Text: Tiffany Adams
Photos: Gordon Beall
Rolling hills and wildflower-dotted meadows are part of the idyllic allure of the Virginia countryside. For this young family, a piece of property on the outskirts of Charlottesville had both and more. “They purchased this land years ago and decided the time was right to build on it,” interior designer Melanie Elston says. Along with an assembled brigade of professionals, including architects from long-established area firm Dalgliesh Gilpin Paxton, Elston was brought in to maximize these features while also creating a home that is a perfect blend of formal gathering spaces and cozy, more intimate rooms.
Starting from scratch, the vision was to carve out something uniquely their own from the land. “When I first came to the site, it was basically a jungle, anything that had not been cleared was impenetrable,” recalls landscape designer Rachel Lilly. While she identified trees and plants to save and mapped out plans to do so, architects Roger Birle and Joseph Chambers led a team on plans for the structure. “Our process is to listen to our clients and let them inform the style of the house rather than coming in with preconceived notions—and, of course, we also listen to the cues of the land,” Birle says. In this instance, the property’s natural contours acted as a guide for both siting the house and laying out its floor plan. From the approach drive to the elevation, its presence appears to meld into the surroundings and point to the view of the Blue Ridge Mountains—as if you are immersed once you arrive.
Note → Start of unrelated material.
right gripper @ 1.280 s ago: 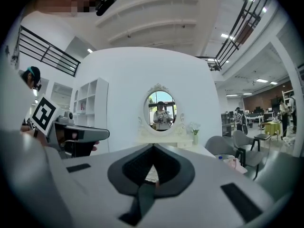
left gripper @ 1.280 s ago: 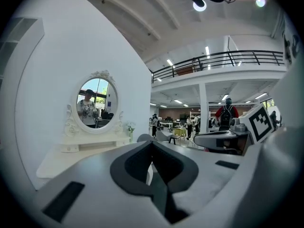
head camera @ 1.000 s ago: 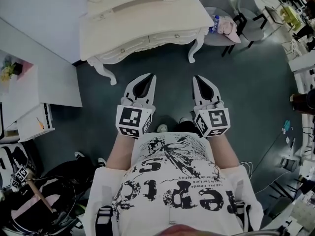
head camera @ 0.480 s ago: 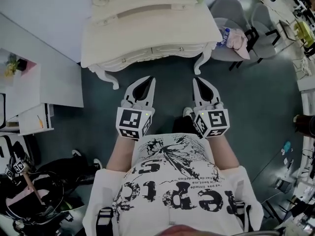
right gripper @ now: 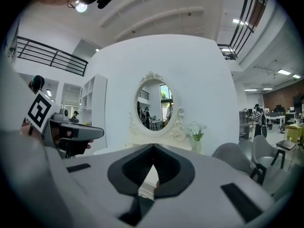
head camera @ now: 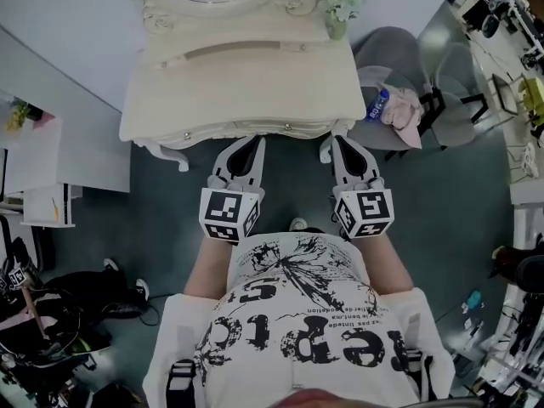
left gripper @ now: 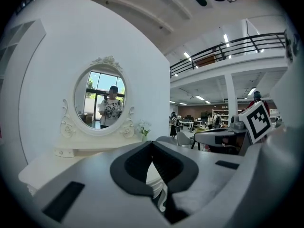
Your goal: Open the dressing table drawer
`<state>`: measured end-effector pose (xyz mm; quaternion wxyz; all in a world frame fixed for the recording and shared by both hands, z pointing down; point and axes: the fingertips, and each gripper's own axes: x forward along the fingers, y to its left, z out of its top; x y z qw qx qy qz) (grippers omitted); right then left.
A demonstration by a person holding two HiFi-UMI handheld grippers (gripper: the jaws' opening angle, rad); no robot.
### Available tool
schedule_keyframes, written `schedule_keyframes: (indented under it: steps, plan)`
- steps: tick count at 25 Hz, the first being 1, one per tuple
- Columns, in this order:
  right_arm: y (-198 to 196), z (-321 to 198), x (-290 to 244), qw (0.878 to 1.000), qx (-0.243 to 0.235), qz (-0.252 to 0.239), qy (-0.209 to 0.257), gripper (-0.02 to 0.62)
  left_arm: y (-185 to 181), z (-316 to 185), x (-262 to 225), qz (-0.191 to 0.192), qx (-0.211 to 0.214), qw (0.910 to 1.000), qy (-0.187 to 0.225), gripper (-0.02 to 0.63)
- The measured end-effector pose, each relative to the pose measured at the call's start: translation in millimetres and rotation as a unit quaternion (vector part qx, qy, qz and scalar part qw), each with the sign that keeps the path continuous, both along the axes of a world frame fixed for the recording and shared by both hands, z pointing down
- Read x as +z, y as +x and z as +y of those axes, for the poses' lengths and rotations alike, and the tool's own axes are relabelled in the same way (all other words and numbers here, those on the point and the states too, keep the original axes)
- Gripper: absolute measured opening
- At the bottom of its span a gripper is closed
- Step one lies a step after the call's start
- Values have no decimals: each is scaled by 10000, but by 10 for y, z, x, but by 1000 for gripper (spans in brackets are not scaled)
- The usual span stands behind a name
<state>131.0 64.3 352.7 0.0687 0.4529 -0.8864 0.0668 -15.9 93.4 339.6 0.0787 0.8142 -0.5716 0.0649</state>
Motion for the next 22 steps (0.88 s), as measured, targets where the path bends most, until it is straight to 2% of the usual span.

From a functional standpoint, it was also discreetly designed as a net-zero energy residence with an out-of-view adjacent solar field supplying their needs.
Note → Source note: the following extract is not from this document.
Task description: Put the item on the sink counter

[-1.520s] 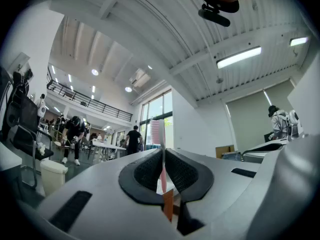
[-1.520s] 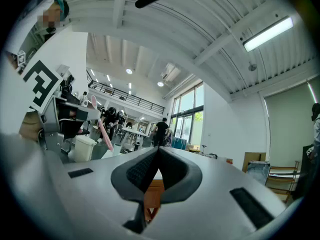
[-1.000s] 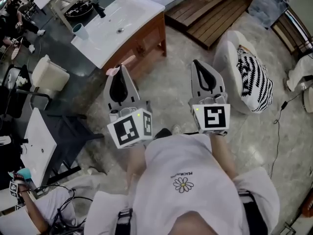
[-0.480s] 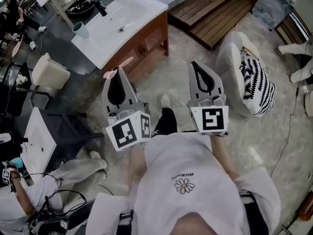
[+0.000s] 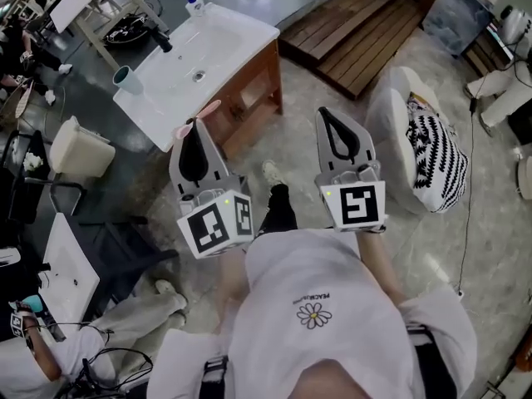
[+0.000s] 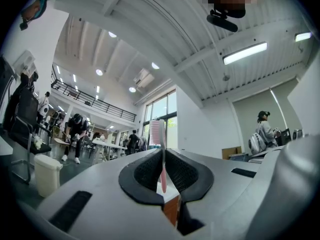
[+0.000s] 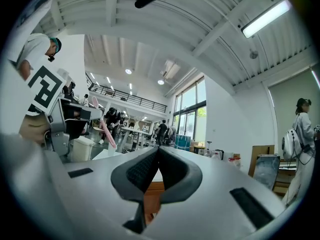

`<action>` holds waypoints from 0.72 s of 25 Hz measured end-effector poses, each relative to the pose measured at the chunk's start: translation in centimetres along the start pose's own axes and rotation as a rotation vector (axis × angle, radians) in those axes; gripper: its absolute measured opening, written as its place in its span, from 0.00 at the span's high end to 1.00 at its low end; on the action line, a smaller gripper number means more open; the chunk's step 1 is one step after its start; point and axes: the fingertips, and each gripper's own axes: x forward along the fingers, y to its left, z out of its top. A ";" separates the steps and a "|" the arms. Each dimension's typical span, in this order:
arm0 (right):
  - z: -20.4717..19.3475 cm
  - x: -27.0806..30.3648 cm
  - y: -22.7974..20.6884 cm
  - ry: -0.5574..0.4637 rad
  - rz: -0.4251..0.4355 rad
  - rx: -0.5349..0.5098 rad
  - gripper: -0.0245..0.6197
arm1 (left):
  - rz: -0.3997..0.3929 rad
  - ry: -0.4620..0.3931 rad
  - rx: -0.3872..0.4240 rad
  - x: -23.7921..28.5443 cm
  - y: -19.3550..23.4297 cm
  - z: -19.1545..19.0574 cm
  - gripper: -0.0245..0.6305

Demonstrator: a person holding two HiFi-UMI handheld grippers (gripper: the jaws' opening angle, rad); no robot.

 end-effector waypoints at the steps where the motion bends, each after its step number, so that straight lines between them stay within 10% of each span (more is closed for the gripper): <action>1: -0.3 1.0 -0.3 0.004 -0.001 0.005 0.95 | -0.004 0.001 0.002 1.0 0.0 -0.2 0.92; 18: -0.1 28.8 2.2 -0.022 0.190 -0.033 0.95 | 0.115 0.012 -0.021 21.5 11.1 -3.1 0.92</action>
Playing to their love of entertaining as well as the desire for personal spaces where they could make memories with their three children, the interior is divided into two parts. “There’s a sinewy line that works its way through this house creating a nice interplay of formal rooms with more casual ones,” Chambers says, delineating the home’s bar as the crossover point between the ceremonial entry hall, living and dining rooms, and the relaxed family room, kitchen, and outdoor spaces. “At every level, the design was about thinking through how the family would live here, and the parents continually thought about this dream world for their children,” he adds, noting whimsical features like a slide from the top bunk bed, a secret attic space, and second-floor turret that doubles as a reading nook.
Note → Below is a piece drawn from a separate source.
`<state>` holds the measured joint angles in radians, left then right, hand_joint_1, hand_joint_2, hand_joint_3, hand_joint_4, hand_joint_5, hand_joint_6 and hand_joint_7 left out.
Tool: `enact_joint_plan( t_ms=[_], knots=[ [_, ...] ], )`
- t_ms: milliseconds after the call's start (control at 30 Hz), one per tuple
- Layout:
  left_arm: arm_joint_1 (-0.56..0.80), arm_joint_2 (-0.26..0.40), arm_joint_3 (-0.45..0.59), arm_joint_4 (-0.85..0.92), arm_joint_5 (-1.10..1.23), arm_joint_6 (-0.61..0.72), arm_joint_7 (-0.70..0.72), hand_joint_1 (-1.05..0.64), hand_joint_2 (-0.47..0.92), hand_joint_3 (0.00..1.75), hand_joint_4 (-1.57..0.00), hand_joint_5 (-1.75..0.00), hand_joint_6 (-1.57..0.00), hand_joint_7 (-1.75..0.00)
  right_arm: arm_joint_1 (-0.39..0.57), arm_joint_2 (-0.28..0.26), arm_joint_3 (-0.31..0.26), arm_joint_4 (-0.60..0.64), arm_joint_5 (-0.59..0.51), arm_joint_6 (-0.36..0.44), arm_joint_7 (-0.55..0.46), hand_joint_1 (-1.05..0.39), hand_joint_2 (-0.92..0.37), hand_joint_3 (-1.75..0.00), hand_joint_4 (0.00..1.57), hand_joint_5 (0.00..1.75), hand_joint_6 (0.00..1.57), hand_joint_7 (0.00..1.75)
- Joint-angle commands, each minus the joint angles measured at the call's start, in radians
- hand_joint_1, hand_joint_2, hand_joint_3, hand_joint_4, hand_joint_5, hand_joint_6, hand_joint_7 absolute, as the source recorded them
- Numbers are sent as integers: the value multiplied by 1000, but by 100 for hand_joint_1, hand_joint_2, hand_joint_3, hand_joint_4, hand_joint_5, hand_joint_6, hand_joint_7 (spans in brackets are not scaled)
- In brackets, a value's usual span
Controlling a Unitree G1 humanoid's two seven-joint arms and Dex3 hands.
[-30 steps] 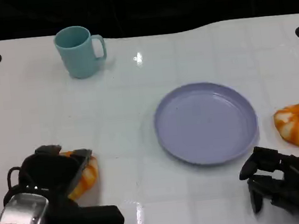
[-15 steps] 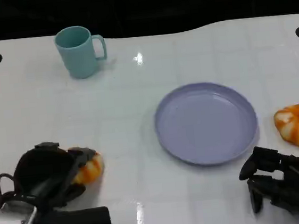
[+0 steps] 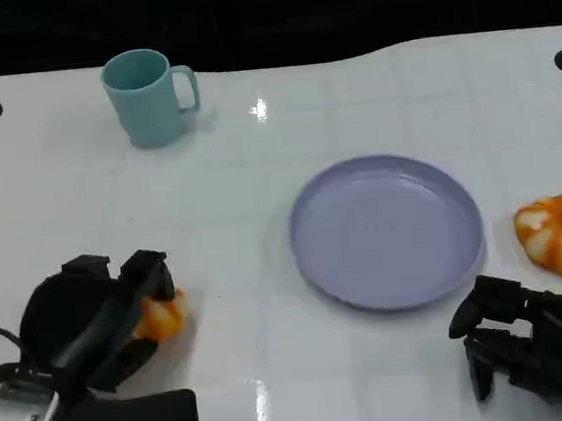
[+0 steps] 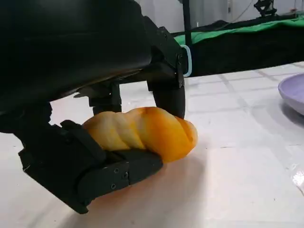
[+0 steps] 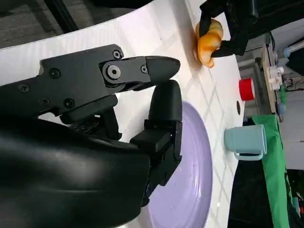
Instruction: Grasp the bread from the table and place it into the plate.
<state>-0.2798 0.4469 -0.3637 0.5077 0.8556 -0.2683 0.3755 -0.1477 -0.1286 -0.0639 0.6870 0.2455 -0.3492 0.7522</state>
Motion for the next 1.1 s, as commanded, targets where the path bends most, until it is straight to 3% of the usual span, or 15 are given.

Elston took the same approach for furnishings and finishes. “I think my forte is listening and helping clients to create a home that reflects them,” she says. With the wife having previously worked in the fashion industry, polished, elegant designs were of interest in the living and dining rooms as well as the primary suite. “Everything is high style but still very comfortable,” Elston says, adding that the owners are very congenial and approachable, and the pieces needed to convey this.
As one walks through, fabrics, finishes, and architectural features signal the change from these formal to informal spaces. “There are so many details in this house that really create a beautiful aesthetic,” Elston says. For example, the dining room’s lightly hued wallpaper features peonies, the owner’s favorite flower, in an elevated and elegant way, while the living room’s profuse millwork gives the feel of what Birle calls an Art Deco Parisian apartment. In contrast, the everyday spaces are defined by reclaimed beams, exposed brick, and a warmer overall palette. “This is the more casual, working part of the home, and the house adjusts its concept to a come-on-in feel at this point,” Elston says, pointing to the family room. “It’s relaxed but still put together,” she says—a sentiment that seems to perfectly capture the homestead’s feel in whole.